Operation Market Garden, the plan to end the war by capturing the bridges leading to the Lower Rhine and beyond, was a bold concept: the Americans thought it unusually bold for Field Marshal Montgomery. But could it ever have worked? The cost of failure was horrendous, above all for the Dutch, who risked everything to help. German reprisals were pitiless and cruel, and lasted until the end of the war.
The British fascination with heroic failure has clouded the story of Arnhem in myths. Antony Beevor, using often overlooked sources from Dutch, British, American, Polish and German archives, has reconstructed the terrible reality of the fighting, which General Student himself called 'The Last German Victory'. Yet this book, written in Beevor's inimitable and gripping narrative style, is about much more than a single, dramatic battle.
It looks into the very heart of war.
EdituraPenguin Books Ltd
Dimensiuni193 x 128 x 31
Data Publicarii18/04/2019
FormatNecartonata
Numar pagini480
Aceasta este o carte in limba engleza. Descrierea cartii (tradusa din engleza cu Google Translate) este in limba romana din motive legale.
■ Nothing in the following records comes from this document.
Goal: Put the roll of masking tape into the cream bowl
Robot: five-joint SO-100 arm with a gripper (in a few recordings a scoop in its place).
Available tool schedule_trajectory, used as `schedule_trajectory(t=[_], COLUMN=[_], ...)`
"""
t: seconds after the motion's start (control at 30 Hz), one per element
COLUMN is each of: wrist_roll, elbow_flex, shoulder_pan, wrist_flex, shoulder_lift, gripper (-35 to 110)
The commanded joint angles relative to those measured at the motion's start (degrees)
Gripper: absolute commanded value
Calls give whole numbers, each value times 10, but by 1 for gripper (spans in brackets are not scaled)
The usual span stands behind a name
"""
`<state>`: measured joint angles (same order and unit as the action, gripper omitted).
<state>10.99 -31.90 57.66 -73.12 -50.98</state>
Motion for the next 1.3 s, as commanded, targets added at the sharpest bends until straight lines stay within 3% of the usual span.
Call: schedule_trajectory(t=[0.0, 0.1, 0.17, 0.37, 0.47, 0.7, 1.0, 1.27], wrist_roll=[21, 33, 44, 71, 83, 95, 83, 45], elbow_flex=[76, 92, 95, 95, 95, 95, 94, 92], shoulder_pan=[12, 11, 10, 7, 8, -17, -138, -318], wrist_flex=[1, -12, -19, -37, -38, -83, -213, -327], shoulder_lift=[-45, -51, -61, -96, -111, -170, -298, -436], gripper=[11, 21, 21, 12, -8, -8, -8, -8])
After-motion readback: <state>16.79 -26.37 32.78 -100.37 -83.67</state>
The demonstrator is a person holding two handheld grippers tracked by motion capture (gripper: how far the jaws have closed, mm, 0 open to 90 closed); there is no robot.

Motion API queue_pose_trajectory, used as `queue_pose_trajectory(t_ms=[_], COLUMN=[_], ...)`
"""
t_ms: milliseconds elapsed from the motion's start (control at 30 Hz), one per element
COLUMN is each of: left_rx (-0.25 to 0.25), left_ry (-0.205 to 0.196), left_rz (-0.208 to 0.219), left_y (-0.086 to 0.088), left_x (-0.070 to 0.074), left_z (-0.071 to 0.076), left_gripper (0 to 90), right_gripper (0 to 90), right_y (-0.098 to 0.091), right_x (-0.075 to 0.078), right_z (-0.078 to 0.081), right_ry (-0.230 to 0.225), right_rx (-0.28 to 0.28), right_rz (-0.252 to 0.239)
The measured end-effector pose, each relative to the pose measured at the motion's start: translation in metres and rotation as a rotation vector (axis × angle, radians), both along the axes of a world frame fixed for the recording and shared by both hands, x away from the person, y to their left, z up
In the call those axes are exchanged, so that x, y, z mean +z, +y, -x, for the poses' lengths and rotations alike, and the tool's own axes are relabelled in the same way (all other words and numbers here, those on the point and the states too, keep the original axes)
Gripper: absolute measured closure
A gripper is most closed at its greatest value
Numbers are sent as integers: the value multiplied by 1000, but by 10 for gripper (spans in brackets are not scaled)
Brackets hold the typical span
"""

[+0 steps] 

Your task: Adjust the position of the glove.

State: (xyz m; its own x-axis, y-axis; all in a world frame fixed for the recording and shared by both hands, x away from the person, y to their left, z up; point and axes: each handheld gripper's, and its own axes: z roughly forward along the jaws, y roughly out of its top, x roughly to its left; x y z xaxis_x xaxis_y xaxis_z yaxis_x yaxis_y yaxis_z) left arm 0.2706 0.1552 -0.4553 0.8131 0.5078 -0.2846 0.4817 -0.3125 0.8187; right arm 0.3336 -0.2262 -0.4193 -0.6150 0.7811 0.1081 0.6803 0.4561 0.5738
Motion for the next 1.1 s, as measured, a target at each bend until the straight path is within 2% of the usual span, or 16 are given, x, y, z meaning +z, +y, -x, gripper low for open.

La 17 septembrie 1944, generalul Kurt Student, fondatorul fortelor parasutiste ale Germaniei naziste, a auzit vuietul tot mai mare al motoarelor de avion. A iesit pe balconul sau deasupra peisajului plat din sudul Olandei pentru a urmari armata aeriana din Dakotas si planorele care transportau diviziile aeriene britanice 1st si American 101 si 82 Airborne.